Day 4 - Regression and Classification using MLPs

MLPs for Regression

Number of neurons in the input layer depends on data.

Use one output neuron per output dimension required (e.g. one neuron to predict price of house, two neurons to predict x and y coordinates).

Choice of activation function

Allow output of any range of values: no activation function.

Allow only positive values: ReLU or softplus function.
- Softplus is a smooth variant of ReLU, close to 0 when $z$ is negative and close to $z$ when $z$ is positive.
- $\text{Softplus}(z) = \log (1 + e^{z})$

Allow values within a given range:
- Logistic function and scale, for values between 0 and $\text{scale}$ .
- Hyperbolic tangent function and scale, for values between $\text{-scale}$ to $\text{scale}$ .

Choice of loss function

Mean Squared Error (MSE)

Mean Absolute Error (MAE) - suitable when there are outliers in the data

Huber loss - combination of both of the above:
- Quadratic when error is smaller than a threshold ( $\delta$ ), usually 1 - allows to converge faster and be more preecise than MAE.
- Linear when error larger than threshold ( $\delta$ ) - makes it less sensitive to outliers.

Typical MLP architecture for Regression

Hyperparameter	Typical value
Number of neurons in input layer	Equal to number of input features
Number of hidden layers	Depends on the problem (typically 1 to 5)
Number of neurons per hidden layer	Depends on the problem (typically 10 to 100)
Number of neurons in output layer	Equal to number of prediction dimensions
Hidden layer activation	ReLU or SeLU
Output activation	None ReLU/softplus for positive outputs Logistic/tanh with scaling for bounded outputs
Loss function	MSE MAE/Huber if there are outliers

MLPs for Classification

Binary classification

Use single output neuron using logistic activation.
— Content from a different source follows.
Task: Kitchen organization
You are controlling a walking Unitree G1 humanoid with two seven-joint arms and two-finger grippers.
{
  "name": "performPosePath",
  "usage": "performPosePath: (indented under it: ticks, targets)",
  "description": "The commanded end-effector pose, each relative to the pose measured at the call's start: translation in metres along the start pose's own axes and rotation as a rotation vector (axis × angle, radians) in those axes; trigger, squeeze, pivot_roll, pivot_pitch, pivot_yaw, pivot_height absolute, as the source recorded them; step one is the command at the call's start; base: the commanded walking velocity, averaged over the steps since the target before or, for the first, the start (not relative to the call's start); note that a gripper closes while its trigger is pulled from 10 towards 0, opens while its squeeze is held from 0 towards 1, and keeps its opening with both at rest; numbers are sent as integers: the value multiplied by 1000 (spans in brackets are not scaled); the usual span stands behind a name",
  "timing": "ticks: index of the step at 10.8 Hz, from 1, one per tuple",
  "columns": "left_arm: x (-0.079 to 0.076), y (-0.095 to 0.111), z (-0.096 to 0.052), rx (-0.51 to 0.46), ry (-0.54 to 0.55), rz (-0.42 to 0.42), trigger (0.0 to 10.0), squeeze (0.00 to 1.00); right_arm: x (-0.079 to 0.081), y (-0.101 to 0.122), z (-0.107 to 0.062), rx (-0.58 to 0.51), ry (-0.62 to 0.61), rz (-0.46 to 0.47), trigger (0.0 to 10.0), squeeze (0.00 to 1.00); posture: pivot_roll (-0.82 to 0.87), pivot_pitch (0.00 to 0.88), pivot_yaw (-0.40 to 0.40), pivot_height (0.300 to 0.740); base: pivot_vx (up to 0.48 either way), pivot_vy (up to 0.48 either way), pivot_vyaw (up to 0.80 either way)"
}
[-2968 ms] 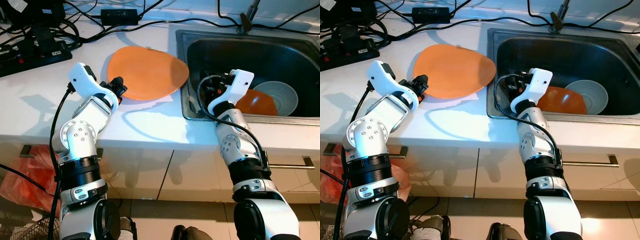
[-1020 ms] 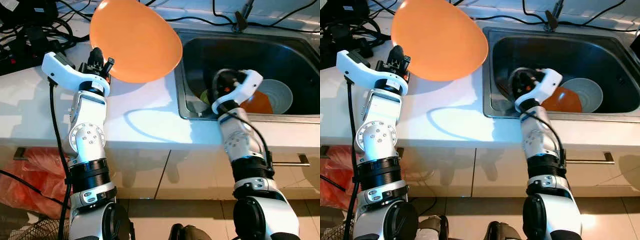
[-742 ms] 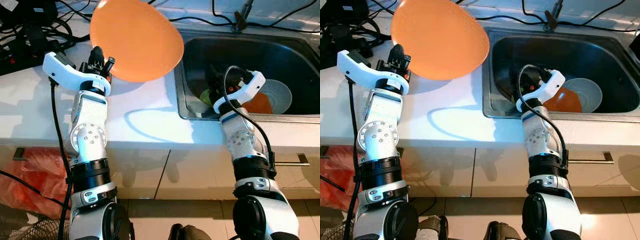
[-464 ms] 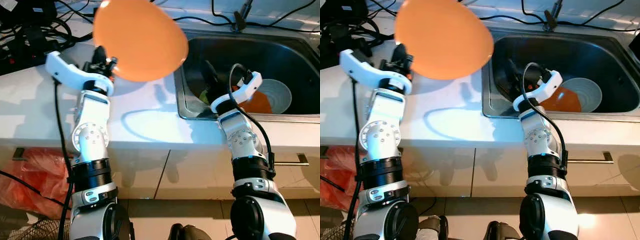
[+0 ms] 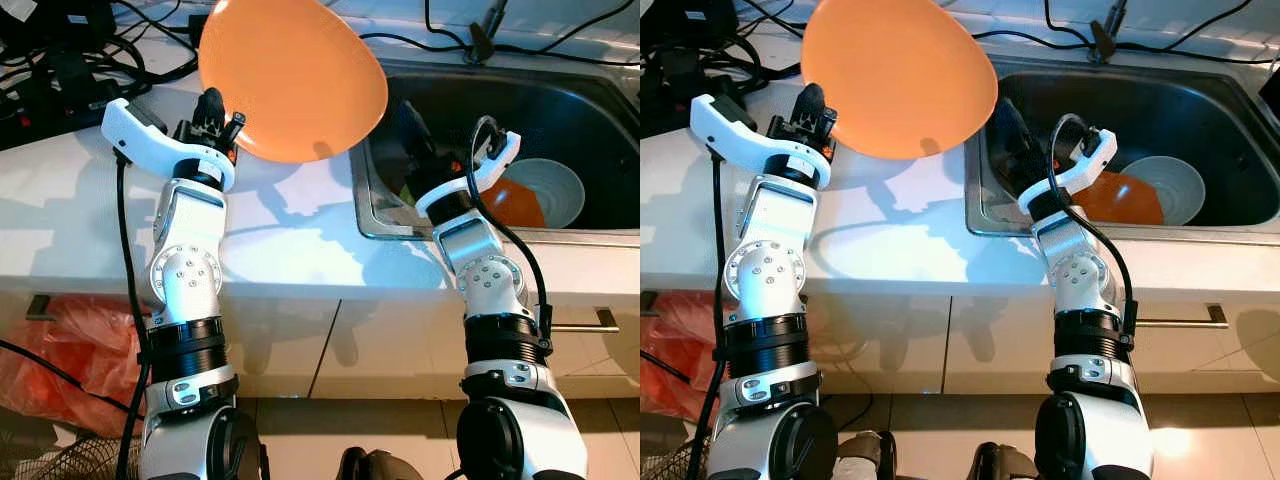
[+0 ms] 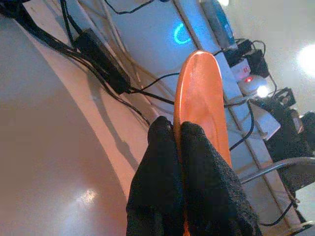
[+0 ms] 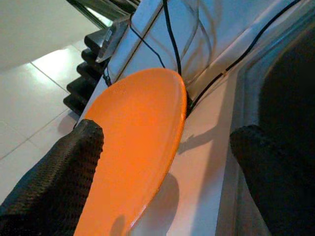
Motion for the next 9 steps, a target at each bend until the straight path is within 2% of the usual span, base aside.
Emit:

Output between 0 and 1 can be trated as estimated probability of positive class.

Probability of negative class = 1 - output of network.

Multilabel binary classification

Use multiple neurons with each using logistic activation function.

Use one output neuron for each positive class.

The output classes are not exclusive (an instance can belong to multiple classes at once) so the output probabilities don't add up to 1.

Multiclass classification

The output classes are exclusive (each instance can belong to only one of multiple classes).

Use one output neuron per class with softmax activation in the output layer.

All outputs will be between 0 and 1, and add up to 1.

Choice of loss function

Cross-entropy loss (a.k.a log loss) is a good choice for loss function:

$- \displaystyle \sum_{c} y_c \cdot \log(p_c)$

$y_c = 1$ if $c$ is the right class, and 0 otherwise.

$p_c$ is the probability the network predicts for class $c$ .

Typical MLP architecture for Classification

Hyperparameter	Binary classification	Multilabel binary classification	Multiclass classification
Number of input and hidden layers	Same as regression	Same as regression	Same as regression
Number of neurons in output layer	1	1 per label	1 per class
Output layer activation function	Logistic	Logistic	Softmax
Loss function	Cross entropy	Cross entropy	Cross entropy